Eat Right, Live Well
It’s no secret people undergo many physical changes as they age. Some are obvious—hair loss, fading eyesight and hearing, chronic aches and pains—while others aren’t. Nutritional needs, for example, change as people get older because bodies don’t absorb vitamins and minerals from food as well. Dr. Jacquelyn McClelland says this puts many older adults at risk for malnutrition unless they learn how to change their diets.
A nutritional biochemist by training, McClelland has studied metabolism and nutrition for years, initially examining the link between diet and heart disease in fowl and cattle. She later moved her research into the “lab of life” in the Department of 4-H Youth Development and Family & Consumer Sciences, where she now spends time as a professor and nutrition specialist educating the public—principally through Cooperative Extension agents—about healthy eating.
The top risk factors for malnutrition among older adults are eating alone, having a chronic disease, and taking several prescription drugs daily.

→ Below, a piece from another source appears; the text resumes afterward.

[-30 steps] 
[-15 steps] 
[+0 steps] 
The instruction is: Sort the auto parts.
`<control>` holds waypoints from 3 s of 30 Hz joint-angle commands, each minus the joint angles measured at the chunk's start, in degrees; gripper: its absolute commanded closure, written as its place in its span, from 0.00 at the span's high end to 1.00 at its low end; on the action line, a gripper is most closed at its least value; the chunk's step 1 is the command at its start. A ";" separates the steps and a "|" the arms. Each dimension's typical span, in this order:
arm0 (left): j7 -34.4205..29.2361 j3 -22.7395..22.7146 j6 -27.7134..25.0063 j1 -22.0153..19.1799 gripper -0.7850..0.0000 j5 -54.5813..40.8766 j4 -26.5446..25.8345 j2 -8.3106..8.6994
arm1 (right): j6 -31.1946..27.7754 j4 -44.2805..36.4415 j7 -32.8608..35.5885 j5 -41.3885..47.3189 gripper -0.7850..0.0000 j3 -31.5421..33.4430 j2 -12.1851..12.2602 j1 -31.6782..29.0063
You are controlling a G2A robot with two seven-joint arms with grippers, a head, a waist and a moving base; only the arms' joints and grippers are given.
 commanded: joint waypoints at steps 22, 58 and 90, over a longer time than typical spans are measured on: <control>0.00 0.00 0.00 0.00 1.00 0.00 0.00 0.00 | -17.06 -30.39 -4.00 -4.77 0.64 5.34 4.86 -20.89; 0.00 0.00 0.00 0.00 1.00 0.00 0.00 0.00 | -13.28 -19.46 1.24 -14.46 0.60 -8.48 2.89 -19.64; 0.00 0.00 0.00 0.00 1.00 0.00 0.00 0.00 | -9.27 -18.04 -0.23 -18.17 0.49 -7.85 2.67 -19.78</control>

Through extensive surveys and focus groups, McClelland has determined the factors that put older North Carolinians at risk for malnutrition. The top ones are eating alone, having a chronic disease, and taking several prescription drugs daily. People who eat alone often wind up snacking instead of cooking a balanced meal, she says. Noting some drugs affect the way the body absorbs nutrients, she says that those with illnesses like diabetes or heart disease or who take multiple prescriptions need to pay more attention to their diets for proper nutrition.
“If we hold four meetings on the same topic, we can help build behavioral changes in participants.”
McClelland researched various approaches to teaching older adults about good nutritional habits and found success with an interactive program at community sites where seniors, most with low incomes, gather for a daily hot meal. Her research team developed 14 educational modules on topics such as balanced diet, proper portions, and eating on a budget. The modules include songs, games, weekly challenges on subjects like reading labels, and taste tests to get people to try new foods, eat lower-fat foods, or substitute herbs for salt in cooking. “We’ve found that if we hold four meetings on the same topic,” she says, “we can help build behavioral changes in participants.”
A study of the effectiveness of an educational module McClelland’s team developed to teach people about vitamins and dietary supplements found that older adults who received such information were much more likely to increase their vitamin and calcium intake, read supplement labels, and talk to physicians about their use of supplements. In addition to changing people’s behaviors, McClelland says, the nutrition programs boost enrollment at sites where they are offered and give people an opportunity to socialize. “People just have fun when they’re learning,” she says, “which is a pretty good side benefit.”